# [EXERCISE PROMPT]
Keep only the lines of the material below that contain the word "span". Copy those lines.

# [DATA EXTRACT]
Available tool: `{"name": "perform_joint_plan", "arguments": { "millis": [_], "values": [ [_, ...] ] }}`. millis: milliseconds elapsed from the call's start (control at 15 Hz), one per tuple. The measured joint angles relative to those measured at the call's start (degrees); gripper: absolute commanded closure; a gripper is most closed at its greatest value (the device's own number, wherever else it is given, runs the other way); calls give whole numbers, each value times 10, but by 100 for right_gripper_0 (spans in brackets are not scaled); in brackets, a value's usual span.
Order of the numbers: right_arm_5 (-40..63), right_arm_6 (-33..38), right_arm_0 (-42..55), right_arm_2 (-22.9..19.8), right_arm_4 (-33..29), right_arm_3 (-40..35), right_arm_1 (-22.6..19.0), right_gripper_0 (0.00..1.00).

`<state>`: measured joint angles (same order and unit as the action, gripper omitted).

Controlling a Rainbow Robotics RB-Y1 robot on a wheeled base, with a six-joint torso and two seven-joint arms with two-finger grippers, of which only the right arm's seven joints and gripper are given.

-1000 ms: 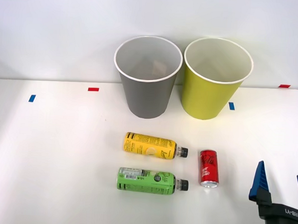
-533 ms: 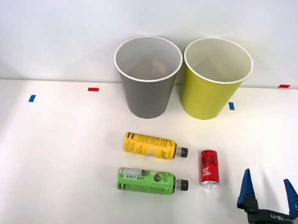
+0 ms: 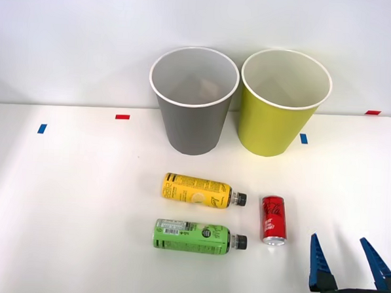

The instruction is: Put cans in the gray bin, plastic bottles in the light green bin

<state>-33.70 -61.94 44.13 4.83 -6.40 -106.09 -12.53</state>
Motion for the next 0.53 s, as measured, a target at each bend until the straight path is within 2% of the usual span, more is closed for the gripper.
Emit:
{"name": "perform_joint_plan", "arguments": {
  "millis": [267, 533],
  "values": [
    [-32, -19, 61, -6, -11, 0, 0, 0],
    [-39, -157, 120, 27, 11, 0, 0, 0]
  ]
}}
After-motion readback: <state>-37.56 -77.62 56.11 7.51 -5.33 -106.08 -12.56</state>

# [EXERCISE RESPONSE]
Available tool: `{"name": "perform_joint_plan", "arguments": { "millis": [_], "values": [ [_, ...] ] }}`. millis: milliseconds elapsed from the call's start (control at 15 Hz), one per tuple. The measured joint angles relative to those measured at the call's start (degrees); gripper: absolute commanded closure; a gripper is most closed at its greatest value (the device's own number, wherever else it is given, runs the other way); calls give whole numbers, each value times 10, but by 100 for right_gripper_0 (spans in brackets are not scaled); in brackets, a value's usual span.
Motion for the next 0.53 s, as measured, a target at each bend until the straight path is within 2% of the usual span, more is closed for the gripper.

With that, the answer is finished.